GOAL OF THE EXERCISE:
Print each line from the start of the records below up through the line where "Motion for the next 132" is found, exactly as given.

(Dataset entries)
##########
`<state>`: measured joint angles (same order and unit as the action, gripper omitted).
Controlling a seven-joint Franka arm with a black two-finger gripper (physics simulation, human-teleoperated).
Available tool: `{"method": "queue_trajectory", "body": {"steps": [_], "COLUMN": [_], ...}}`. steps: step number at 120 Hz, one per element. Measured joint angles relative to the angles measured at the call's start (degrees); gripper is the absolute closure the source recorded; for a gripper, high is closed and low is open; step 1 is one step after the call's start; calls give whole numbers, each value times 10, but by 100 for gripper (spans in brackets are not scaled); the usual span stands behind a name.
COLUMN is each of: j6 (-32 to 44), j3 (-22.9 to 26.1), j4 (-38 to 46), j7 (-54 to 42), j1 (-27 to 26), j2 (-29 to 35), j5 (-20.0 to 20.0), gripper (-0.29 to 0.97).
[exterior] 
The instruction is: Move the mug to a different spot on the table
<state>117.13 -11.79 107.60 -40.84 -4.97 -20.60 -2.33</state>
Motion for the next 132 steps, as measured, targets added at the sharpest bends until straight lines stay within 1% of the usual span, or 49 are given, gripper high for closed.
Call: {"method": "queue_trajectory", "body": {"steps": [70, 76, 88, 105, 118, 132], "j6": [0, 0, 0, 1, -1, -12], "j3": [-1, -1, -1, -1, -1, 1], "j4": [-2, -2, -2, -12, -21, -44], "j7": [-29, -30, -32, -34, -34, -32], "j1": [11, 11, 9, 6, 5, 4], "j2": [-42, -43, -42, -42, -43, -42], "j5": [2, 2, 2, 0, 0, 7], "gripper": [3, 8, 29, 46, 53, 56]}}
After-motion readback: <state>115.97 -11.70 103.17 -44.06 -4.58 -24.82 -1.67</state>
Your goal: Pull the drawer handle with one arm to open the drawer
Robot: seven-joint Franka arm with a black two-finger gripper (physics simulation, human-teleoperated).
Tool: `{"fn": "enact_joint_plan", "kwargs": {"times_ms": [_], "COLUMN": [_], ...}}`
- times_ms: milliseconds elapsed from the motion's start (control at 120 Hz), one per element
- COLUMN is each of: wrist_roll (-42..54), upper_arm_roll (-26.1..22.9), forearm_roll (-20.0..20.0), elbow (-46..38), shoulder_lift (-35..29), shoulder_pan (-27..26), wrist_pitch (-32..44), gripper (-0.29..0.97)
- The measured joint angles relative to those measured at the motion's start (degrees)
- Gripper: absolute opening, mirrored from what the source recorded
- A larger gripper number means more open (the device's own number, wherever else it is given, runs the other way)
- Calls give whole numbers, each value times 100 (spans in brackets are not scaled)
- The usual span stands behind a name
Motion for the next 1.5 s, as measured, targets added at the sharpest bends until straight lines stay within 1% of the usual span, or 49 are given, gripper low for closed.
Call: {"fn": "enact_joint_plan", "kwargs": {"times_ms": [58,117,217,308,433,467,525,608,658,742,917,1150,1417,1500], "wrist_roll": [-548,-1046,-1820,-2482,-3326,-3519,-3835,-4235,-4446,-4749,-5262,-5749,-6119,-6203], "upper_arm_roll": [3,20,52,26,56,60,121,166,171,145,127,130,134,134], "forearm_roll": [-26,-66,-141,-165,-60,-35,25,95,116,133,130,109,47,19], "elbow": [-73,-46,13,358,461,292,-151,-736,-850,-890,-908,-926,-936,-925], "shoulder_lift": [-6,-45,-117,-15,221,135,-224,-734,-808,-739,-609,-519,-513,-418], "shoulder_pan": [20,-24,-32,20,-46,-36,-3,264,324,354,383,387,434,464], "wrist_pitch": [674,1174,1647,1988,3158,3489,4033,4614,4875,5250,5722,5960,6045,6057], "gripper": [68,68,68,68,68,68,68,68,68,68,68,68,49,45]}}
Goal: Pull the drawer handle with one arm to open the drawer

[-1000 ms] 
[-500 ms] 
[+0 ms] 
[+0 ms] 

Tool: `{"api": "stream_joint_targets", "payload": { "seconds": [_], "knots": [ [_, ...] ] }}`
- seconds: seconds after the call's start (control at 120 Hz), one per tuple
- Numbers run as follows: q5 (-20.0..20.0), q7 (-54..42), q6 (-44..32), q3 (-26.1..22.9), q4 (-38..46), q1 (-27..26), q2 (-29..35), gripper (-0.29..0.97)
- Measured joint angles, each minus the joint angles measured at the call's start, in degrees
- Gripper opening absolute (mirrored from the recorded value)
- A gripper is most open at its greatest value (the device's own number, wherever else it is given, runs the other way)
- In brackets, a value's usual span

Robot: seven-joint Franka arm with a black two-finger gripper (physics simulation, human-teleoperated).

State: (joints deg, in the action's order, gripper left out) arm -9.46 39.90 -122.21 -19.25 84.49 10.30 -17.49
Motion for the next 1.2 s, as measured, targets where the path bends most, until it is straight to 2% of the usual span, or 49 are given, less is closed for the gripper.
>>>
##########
WRITTEN RESPONSE:
`<state>`: measured joint angles (same order and unit as the action, gripper omitted).
Controlling a seven-joint Franka arm with a black two-finger gripper (physics simulation, human-teleoperated).
Available tool: `{"method": "queue_trajectory", "body": {"steps": [_], "COLUMN": [_], ...}}`. steps: step number at 120 Hz, one per element. Measured joint angles relative to the angles measured at the call's start (degrees); gripper is the absolute closure the source recorded; for a gripper, high is closed and low is open; step 1 is one step after the call's start; calls give whole numbers, each value times 10, but by 100 for gripper (spans in brackets are not scaled); the usual span stands behind a name.
COLUMN is each of: j6 (-32 to 44), j3 (-22.9 to 26.1), j4 (-38 to 46), j7 (-54 to 42), j1 (-27 to 26), j2 (-29 to 35), j5 (-20.0 to 20.0), gripper (-0.29 to 0.97).
[exterior] 
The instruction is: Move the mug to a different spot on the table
<state>117.13 -11.79 107.60 -40.84 -4.97 -20.60 -2.33</state>
Motion for the next 132 steps, as measured, targets added at the sharpest bends until straight lines stay within 1% of the usual span, or 49 are given, gripper high for closed.

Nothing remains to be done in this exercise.